┌────────

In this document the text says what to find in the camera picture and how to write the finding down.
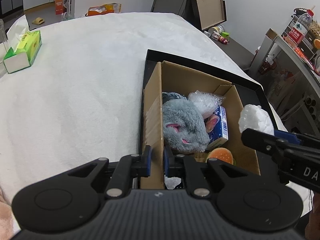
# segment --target ribbed black surface
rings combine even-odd
[[[260,235],[236,228],[223,220],[210,202],[191,198],[185,190],[132,190],[124,199],[108,201],[83,227],[56,235],[23,231],[13,239],[302,240],[293,229]]]

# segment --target gray plush toy
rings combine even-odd
[[[162,112],[164,140],[172,149],[184,154],[206,149],[210,139],[202,115],[192,102],[169,100]]]

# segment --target slipper
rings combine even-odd
[[[37,19],[34,19],[32,21],[32,24],[35,24],[35,25],[40,25],[42,23],[44,23],[44,19],[42,19],[41,17],[38,17]]]

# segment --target white bedspread
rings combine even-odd
[[[250,79],[174,14],[107,14],[40,30],[33,65],[0,78],[0,186],[9,201],[28,184],[98,157],[113,162],[136,152],[147,49]]]

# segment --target blue box
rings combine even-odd
[[[223,106],[219,106],[204,123],[210,138],[209,145],[207,146],[208,151],[212,151],[228,141],[227,117],[226,110]]]

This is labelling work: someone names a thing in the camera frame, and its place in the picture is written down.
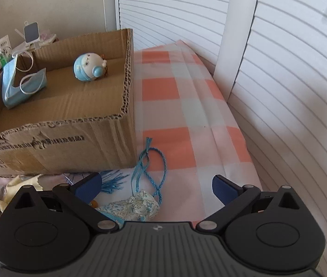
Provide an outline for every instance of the checkered tablecloth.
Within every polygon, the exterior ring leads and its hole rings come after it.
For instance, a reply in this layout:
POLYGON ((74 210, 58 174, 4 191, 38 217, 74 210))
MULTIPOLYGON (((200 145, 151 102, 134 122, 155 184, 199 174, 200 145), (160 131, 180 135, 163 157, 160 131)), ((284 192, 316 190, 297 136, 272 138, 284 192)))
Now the checkered tablecloth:
MULTIPOLYGON (((228 105, 185 43, 136 51, 133 87, 138 154, 151 137, 168 165, 157 221, 198 221, 223 207, 212 192, 216 174, 261 188, 228 105)), ((150 159, 159 183, 162 160, 155 152, 150 159)), ((147 182, 144 187, 153 192, 147 182)))

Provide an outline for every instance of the blue face mask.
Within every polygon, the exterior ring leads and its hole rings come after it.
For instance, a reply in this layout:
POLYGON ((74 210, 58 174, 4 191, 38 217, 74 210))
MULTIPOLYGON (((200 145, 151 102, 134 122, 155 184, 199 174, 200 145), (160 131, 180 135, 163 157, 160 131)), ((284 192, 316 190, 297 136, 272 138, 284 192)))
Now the blue face mask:
MULTIPOLYGON (((34 63, 33 55, 31 55, 31 53, 27 51, 24 51, 23 53, 26 53, 31 57, 31 69, 34 63)), ((16 105, 26 101, 31 95, 41 90, 47 84, 46 69, 44 68, 34 74, 29 74, 23 77, 18 87, 13 86, 13 82, 15 80, 16 75, 16 69, 21 72, 30 71, 30 69, 22 71, 16 67, 17 58, 19 54, 20 53, 18 53, 15 58, 9 63, 7 63, 3 68, 2 99, 4 105, 8 109, 13 108, 16 105)))

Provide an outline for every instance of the triangular cutout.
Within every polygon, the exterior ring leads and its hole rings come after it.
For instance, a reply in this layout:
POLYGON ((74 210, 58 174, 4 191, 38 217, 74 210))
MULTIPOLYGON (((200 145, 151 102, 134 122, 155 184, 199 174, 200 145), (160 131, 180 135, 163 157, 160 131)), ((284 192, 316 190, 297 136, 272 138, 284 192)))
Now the triangular cutout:
POLYGON ((33 206, 35 206, 35 203, 34 203, 33 199, 31 198, 30 194, 23 193, 21 198, 17 202, 15 209, 33 207, 33 206))
POLYGON ((285 193, 283 197, 281 198, 281 201, 279 203, 279 207, 283 208, 291 208, 291 209, 299 209, 300 207, 294 201, 293 196, 290 193, 285 193))

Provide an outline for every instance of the white shutter door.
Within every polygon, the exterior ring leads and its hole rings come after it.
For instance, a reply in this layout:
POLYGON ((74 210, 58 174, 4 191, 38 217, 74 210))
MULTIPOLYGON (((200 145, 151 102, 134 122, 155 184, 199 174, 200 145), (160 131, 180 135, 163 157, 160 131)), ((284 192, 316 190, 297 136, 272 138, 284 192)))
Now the white shutter door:
POLYGON ((118 0, 120 27, 134 30, 135 49, 183 40, 213 73, 229 0, 118 0))
POLYGON ((327 0, 258 0, 228 103, 263 185, 293 186, 327 241, 327 0))

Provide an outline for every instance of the torn cardboard edge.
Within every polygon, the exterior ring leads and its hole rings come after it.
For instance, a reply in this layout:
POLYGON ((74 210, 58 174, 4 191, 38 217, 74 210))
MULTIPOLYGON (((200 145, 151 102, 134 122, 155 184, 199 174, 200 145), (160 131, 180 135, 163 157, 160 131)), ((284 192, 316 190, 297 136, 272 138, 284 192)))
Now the torn cardboard edge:
POLYGON ((67 125, 71 123, 87 123, 87 122, 95 122, 95 121, 105 121, 105 120, 120 120, 124 116, 126 116, 129 112, 129 102, 130 102, 130 87, 131 87, 131 67, 132 67, 132 53, 133 53, 133 30, 127 29, 128 38, 127 38, 127 47, 126 47, 126 55, 125 55, 125 77, 124 77, 124 91, 122 94, 122 106, 121 111, 118 114, 111 114, 104 117, 89 117, 89 118, 76 118, 71 120, 58 120, 58 121, 44 121, 39 123, 32 123, 22 125, 20 127, 11 128, 6 131, 0 133, 0 139, 3 139, 4 136, 15 133, 22 130, 29 130, 37 127, 49 127, 53 128, 56 126, 67 125))

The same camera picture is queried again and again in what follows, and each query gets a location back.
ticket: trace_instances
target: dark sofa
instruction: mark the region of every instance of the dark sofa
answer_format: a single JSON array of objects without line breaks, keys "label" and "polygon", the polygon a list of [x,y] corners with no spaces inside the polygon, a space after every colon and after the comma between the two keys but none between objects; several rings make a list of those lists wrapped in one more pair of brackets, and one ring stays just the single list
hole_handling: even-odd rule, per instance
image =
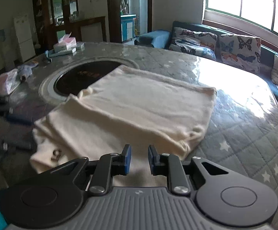
[{"label": "dark sofa", "polygon": [[[231,32],[224,31],[215,27],[184,23],[179,21],[173,22],[172,31],[174,27],[181,27],[192,31],[211,32],[218,35],[215,55],[217,58],[217,62],[222,63],[219,50],[219,37],[221,34],[232,34]],[[137,39],[135,40],[135,45],[168,49],[171,42],[172,31],[169,32],[165,30],[156,30],[150,33],[143,34],[137,37]],[[261,46],[261,73],[259,74],[259,77],[261,77],[264,81],[268,83],[271,91],[273,92],[275,98],[278,101],[278,89],[276,85],[273,84],[271,81],[271,71],[274,63],[274,55],[278,56],[278,53],[271,50],[270,48]]]}]

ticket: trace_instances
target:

└────────

*Work request*:
Only lines that contain the string "what" count; pick each one out of the records and copy it.

*Written response*:
In this document the text says what to find in the camera picture and how to write the finding down.
The same camera picture is queried again and again in what follows, and each query gets a location back.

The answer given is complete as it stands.